Mucopolysaccharide storage disease is caused by the mutation of mucopolysaccharide degrading hydrolase in human cells, resulting in the loss of its activity. Mucopolysaccharide can not be degraded and metabolized, and finally stored in the body. So how many cases of mucopolysaccharidosis are there in China?

Prevention and treatment of mucopolysaccharidosis?

Urine mucopolysaccharide quantitation and electrophoresis were examined. For example, dermatan sulfate and heparin sulfate bands were found in type I and type II patients, heparin sulfate bands were found in type III patients, and keratin sulfate bands were found in type IV patients. The urine mucopolysaccharide electrophoresis of type III and type IV patients is prone to false negative phenomenon.

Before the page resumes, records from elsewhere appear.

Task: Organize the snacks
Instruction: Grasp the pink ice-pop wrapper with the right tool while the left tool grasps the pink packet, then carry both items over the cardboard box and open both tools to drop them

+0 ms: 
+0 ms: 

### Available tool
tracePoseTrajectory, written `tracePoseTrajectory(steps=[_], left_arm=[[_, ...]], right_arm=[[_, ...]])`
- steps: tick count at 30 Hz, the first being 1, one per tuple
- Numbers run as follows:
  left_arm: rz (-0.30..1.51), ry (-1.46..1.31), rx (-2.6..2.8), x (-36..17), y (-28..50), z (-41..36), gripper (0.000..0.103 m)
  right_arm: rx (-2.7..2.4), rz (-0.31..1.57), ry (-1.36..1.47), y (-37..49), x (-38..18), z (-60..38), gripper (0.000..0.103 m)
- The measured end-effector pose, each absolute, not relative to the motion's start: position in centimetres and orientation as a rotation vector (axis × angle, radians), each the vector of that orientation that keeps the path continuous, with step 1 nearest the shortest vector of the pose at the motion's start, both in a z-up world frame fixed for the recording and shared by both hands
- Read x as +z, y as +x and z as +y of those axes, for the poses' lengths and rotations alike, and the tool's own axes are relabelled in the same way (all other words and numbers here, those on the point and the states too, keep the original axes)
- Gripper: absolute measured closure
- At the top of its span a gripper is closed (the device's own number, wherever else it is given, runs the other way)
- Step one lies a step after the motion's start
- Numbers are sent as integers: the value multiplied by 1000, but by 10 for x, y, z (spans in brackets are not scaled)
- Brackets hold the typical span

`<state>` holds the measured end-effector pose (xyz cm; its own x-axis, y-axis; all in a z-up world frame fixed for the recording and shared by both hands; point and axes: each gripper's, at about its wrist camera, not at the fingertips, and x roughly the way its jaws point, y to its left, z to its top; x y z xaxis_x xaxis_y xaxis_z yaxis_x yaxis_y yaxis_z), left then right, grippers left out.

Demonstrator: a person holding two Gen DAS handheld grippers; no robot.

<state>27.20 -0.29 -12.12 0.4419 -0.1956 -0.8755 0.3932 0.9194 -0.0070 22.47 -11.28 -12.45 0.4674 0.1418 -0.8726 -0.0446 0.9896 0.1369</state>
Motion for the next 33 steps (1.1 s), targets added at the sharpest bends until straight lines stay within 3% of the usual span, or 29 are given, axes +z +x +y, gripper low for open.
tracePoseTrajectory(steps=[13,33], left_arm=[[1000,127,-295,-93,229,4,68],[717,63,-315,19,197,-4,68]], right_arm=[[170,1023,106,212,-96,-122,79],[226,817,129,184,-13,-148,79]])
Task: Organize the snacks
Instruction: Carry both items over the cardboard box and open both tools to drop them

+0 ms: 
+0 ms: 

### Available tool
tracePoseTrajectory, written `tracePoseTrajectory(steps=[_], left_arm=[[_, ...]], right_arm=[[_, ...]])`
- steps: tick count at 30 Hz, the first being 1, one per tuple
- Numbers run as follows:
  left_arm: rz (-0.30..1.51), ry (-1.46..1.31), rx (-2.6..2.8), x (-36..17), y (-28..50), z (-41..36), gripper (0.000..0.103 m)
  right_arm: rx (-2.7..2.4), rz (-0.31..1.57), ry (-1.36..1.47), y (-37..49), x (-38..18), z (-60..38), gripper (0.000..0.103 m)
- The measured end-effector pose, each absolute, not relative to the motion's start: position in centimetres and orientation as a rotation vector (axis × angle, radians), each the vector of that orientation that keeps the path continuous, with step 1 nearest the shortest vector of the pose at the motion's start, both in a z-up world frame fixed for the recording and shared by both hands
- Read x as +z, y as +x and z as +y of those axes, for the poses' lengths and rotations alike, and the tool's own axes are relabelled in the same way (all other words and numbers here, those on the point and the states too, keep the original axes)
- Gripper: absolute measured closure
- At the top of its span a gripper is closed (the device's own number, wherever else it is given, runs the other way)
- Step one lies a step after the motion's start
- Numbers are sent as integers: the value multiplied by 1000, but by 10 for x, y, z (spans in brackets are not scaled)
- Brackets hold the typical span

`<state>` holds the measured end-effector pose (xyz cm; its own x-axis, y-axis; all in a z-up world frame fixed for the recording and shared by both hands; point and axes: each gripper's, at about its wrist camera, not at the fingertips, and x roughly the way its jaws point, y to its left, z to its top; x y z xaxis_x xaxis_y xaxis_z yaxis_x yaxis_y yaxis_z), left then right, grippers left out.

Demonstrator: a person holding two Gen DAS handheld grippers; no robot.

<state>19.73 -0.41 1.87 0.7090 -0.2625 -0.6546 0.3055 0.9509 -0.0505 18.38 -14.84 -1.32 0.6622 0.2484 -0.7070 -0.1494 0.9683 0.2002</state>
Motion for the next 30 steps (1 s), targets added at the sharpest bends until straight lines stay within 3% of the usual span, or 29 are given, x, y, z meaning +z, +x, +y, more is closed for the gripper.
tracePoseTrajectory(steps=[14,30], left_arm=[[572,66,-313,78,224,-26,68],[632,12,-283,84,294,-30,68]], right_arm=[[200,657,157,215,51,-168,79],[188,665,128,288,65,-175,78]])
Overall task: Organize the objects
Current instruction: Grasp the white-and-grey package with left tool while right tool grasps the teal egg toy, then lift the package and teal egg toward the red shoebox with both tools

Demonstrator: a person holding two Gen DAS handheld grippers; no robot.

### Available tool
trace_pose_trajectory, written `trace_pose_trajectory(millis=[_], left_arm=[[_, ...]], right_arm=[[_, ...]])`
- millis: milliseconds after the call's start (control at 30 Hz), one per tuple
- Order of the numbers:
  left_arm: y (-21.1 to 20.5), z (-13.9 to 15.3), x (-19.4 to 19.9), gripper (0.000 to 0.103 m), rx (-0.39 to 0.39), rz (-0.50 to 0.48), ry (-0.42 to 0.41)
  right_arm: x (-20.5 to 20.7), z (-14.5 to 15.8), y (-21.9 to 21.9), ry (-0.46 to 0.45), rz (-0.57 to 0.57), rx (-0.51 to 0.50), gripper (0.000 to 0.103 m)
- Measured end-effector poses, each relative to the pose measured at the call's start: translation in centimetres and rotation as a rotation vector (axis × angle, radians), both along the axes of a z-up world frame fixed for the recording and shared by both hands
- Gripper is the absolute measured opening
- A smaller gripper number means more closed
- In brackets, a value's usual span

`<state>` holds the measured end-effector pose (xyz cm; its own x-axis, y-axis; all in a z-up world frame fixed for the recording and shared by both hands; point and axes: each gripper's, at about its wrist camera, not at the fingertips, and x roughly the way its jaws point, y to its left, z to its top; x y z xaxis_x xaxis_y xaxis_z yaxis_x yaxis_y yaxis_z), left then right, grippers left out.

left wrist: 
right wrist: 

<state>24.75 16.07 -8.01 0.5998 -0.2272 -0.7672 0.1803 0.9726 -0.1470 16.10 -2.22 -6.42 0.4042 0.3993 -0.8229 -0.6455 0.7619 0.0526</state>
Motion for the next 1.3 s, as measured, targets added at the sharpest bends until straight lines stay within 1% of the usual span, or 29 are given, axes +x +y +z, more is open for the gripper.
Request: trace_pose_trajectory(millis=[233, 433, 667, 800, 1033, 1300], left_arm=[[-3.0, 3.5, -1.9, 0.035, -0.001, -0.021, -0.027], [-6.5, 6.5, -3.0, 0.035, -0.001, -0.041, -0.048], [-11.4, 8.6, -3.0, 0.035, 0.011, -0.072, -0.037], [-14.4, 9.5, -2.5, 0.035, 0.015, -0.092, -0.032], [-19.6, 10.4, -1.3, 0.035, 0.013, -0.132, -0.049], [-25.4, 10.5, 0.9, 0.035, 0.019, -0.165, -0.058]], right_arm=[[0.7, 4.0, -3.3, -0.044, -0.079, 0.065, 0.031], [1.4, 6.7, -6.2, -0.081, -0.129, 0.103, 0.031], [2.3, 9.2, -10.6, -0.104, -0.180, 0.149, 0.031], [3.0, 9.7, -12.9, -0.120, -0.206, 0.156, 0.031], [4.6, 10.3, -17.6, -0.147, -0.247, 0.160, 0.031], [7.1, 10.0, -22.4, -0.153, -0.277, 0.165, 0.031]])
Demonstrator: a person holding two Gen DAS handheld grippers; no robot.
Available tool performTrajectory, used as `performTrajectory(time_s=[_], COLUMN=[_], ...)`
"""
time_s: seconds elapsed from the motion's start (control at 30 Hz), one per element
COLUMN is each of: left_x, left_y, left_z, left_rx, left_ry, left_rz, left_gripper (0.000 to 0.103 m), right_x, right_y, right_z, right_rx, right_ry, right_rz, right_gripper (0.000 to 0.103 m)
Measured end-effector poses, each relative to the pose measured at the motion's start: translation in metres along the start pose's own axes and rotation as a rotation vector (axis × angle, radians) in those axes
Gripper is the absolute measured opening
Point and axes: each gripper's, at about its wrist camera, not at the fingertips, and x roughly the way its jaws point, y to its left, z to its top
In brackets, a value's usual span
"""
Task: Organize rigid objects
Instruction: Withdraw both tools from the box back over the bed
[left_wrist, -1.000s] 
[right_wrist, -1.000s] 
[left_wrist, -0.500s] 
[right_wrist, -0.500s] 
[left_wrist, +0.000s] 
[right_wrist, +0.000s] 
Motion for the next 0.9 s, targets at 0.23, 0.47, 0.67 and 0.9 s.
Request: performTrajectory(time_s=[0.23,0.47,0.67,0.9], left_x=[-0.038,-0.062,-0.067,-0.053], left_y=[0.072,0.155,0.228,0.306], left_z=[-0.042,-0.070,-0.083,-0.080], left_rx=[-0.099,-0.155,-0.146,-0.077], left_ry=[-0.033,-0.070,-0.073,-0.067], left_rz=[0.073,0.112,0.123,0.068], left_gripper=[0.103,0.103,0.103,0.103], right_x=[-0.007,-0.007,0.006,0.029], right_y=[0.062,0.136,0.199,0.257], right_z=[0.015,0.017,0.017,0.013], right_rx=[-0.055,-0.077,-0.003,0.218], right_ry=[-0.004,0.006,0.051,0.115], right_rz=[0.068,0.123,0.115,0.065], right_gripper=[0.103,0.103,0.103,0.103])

Due to the lack of iduronate sulphatase in the patient's body, the degradation of acid mucopolysaccharide is hindered. The gene of iduronate sulphatase is located in xq27.3-q28. Due to the lack of iduronate sulphatase, excessive mucopolysaccharide is deposited in tissue cells and excreted with urine. With the increase of mucopolysaccharide deposition in tissues and cells, dysfunction occurs.

The symptoms are large head, boat shaped head, prominent forehead, dense eyebrows, prominent eyes, swollen eyelids, low bridge of nose and upturned nostrils. The lips are large and thick; The tongue is large and easy to protrude. Gingival hyperplasia, small teeth and wide spacing. The skin is thick, the hair is thick and rough, and the hairline is low.

matters needing attention

According to the special clinical manifestations of the disease, combined with family history, X-ray examination and laboratory examination, the diagnosis can be made. So far, there is no good way to treat this disease, but the curative effect is not ideal. Enzyme replacement and gene therapy are being studied. High risk families need prenatal diagnosis to prevent the same family from being born with the disease again.